Task directions – The answer consists solely of the listing's lines from the first through the line containing "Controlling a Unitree", each reproduced exactly.

Data records –
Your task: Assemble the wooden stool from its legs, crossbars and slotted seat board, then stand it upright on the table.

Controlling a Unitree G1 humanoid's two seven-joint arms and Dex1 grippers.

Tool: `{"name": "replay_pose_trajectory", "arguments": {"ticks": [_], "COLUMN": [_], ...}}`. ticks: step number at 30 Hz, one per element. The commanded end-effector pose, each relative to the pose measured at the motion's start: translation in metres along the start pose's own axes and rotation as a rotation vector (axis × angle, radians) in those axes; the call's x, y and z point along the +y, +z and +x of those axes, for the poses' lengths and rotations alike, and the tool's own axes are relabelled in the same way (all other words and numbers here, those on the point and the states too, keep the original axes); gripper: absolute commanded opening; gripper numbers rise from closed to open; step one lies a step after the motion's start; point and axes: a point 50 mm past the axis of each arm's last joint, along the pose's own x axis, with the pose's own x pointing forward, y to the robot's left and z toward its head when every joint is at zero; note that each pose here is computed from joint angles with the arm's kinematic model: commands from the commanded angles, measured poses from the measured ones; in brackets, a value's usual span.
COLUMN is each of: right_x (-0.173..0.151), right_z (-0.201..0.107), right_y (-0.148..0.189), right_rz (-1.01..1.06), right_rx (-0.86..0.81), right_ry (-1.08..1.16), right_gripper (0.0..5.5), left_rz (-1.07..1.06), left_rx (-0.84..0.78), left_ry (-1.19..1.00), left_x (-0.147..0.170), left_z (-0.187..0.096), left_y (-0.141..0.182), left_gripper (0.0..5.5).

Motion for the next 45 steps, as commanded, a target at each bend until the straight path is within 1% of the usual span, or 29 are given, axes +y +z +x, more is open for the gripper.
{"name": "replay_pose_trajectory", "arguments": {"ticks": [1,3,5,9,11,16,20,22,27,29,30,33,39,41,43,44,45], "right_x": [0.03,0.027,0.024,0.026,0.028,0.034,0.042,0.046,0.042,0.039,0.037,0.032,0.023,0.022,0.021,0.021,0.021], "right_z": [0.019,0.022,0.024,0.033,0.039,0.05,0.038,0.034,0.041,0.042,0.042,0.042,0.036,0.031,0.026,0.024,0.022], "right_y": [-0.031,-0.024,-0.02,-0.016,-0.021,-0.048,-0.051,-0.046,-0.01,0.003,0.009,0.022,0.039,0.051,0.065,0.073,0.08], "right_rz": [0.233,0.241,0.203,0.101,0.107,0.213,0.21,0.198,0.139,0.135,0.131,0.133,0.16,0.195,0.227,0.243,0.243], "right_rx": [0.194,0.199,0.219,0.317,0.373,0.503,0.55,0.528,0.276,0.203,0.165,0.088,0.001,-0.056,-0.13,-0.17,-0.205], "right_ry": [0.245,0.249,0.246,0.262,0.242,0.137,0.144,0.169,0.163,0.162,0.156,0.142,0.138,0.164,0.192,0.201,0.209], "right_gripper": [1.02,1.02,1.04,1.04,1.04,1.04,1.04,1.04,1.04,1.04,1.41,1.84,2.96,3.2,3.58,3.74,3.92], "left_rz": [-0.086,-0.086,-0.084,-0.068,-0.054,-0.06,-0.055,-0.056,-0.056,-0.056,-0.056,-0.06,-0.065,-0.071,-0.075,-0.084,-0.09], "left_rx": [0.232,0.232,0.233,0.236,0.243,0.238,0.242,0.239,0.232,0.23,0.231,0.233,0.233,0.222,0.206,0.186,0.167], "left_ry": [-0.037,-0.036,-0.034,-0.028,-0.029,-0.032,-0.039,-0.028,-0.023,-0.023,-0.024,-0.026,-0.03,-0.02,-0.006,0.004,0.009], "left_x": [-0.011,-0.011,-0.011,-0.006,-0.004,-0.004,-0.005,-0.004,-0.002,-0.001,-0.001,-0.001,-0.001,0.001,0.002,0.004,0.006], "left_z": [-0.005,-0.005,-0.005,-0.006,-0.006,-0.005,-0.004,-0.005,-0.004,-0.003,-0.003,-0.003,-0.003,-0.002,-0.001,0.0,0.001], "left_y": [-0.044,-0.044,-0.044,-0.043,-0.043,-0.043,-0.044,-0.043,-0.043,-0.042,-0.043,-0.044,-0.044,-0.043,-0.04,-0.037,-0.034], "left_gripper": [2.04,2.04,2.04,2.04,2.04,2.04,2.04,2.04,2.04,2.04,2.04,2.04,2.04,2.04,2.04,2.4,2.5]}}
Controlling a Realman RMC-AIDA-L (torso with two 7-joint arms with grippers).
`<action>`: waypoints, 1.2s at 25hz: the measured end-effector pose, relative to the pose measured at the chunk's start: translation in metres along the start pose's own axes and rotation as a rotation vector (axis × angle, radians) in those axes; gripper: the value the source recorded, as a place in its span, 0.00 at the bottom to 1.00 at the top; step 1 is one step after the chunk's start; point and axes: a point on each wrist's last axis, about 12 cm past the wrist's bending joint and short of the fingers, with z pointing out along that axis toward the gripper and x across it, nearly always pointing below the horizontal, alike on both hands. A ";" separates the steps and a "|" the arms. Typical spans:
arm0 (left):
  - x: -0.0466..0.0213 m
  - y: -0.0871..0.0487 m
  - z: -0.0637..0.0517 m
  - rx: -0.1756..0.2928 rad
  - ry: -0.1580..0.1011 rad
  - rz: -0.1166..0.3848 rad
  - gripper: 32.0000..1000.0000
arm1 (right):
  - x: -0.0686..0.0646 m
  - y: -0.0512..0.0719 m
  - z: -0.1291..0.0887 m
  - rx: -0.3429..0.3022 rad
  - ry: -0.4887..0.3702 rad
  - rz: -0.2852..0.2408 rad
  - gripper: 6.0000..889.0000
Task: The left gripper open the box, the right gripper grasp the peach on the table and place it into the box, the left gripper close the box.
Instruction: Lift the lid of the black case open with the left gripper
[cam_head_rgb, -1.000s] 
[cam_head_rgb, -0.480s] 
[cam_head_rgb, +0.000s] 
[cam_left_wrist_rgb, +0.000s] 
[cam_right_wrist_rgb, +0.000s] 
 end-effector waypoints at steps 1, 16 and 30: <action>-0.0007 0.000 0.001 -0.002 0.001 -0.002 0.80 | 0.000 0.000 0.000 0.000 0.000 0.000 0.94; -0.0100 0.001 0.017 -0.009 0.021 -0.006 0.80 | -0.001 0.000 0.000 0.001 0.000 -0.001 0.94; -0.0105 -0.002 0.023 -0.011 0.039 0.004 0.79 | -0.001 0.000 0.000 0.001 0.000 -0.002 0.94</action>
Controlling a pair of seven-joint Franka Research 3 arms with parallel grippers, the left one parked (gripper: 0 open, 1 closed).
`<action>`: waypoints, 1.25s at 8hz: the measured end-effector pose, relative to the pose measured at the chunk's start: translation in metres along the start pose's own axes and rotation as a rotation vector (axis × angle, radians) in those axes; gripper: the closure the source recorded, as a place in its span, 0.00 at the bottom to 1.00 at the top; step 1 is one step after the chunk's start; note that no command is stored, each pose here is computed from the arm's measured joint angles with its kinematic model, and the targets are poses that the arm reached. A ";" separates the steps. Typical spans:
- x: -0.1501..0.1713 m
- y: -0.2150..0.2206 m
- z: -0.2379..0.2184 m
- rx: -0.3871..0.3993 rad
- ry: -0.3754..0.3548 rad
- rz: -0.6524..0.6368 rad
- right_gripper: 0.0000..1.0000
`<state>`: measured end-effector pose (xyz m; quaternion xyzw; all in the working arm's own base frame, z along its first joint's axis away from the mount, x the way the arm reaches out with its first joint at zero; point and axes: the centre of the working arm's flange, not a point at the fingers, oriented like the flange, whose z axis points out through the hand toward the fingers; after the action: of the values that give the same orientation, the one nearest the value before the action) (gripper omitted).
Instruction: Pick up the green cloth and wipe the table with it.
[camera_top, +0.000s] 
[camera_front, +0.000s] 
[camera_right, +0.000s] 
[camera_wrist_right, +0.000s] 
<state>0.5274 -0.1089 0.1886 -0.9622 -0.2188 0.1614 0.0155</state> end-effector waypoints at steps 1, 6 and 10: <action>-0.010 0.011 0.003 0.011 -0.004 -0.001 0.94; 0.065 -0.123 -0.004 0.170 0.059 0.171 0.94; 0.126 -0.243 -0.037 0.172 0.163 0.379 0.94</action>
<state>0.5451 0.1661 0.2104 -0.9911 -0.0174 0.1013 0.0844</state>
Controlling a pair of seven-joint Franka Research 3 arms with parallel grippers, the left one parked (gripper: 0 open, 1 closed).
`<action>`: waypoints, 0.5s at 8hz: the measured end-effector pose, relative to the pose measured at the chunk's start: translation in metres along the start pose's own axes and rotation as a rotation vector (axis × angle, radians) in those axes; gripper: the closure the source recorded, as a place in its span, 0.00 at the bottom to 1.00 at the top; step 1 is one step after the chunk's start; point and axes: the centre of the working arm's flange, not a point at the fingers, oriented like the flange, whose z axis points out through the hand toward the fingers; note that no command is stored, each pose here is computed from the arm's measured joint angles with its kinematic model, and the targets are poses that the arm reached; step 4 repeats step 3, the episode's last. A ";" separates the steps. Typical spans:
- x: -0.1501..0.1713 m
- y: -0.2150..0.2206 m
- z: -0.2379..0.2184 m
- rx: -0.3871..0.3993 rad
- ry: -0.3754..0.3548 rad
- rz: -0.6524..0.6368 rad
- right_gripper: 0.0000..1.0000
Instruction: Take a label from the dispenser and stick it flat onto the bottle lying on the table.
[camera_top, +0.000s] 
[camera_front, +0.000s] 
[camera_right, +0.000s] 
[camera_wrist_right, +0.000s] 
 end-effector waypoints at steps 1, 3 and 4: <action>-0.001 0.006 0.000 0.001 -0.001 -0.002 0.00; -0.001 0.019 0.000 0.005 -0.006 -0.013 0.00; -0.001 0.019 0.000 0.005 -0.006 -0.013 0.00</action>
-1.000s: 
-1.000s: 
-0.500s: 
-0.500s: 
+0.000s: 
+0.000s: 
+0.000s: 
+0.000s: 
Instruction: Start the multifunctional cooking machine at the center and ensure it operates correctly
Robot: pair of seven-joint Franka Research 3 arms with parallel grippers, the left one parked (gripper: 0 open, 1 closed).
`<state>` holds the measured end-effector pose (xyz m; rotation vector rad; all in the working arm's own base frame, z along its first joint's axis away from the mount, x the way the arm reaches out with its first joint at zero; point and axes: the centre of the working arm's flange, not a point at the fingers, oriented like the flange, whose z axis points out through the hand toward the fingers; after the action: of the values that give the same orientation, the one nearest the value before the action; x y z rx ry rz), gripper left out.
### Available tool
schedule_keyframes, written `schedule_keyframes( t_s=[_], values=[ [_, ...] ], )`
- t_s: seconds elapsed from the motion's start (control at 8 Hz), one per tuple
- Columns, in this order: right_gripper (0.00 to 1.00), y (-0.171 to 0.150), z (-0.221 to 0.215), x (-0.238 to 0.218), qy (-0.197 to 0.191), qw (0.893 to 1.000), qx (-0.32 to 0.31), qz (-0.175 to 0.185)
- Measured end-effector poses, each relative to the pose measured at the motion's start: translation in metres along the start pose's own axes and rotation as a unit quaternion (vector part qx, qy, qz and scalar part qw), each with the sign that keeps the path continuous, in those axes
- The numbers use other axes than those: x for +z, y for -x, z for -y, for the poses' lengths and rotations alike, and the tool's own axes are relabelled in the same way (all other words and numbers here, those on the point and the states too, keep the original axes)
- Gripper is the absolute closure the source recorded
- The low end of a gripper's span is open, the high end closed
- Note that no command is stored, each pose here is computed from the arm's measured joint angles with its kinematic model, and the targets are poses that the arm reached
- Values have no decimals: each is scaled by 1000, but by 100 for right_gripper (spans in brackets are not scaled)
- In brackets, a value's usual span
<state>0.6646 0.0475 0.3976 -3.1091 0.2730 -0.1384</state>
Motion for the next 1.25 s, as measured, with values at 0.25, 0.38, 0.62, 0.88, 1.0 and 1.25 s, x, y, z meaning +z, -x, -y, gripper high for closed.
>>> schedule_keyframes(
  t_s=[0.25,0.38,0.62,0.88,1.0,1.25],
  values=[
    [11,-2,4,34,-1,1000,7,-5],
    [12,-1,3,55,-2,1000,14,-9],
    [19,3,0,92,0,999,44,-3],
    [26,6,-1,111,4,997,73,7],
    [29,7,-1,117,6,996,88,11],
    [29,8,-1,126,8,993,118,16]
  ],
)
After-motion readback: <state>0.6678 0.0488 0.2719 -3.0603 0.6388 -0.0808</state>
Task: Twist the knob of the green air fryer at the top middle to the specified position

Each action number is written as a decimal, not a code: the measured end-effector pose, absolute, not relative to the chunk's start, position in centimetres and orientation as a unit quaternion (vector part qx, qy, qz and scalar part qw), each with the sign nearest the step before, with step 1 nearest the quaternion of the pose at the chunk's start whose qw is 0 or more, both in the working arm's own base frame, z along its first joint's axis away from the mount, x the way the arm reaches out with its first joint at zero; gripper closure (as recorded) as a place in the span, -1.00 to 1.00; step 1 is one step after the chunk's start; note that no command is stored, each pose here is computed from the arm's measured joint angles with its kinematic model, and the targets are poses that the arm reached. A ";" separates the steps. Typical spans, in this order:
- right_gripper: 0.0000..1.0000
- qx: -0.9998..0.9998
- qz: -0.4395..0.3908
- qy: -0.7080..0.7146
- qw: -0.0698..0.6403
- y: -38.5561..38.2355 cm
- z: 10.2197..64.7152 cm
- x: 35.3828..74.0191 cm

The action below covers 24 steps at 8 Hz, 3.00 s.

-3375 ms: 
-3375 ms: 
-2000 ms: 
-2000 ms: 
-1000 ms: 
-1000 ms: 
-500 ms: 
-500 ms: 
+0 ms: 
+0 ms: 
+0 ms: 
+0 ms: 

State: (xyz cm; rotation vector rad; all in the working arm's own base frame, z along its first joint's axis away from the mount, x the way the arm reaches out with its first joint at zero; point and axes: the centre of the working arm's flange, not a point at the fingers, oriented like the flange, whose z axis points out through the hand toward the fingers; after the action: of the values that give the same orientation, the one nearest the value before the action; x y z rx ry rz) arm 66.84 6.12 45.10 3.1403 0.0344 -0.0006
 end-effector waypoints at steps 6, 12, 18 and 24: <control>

Exercise answer –
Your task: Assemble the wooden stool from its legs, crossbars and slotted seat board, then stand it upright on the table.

Controlling a Unitree G1 humanoid's two seven-joint arms and Dex1 grippers.

The exercise has no further content.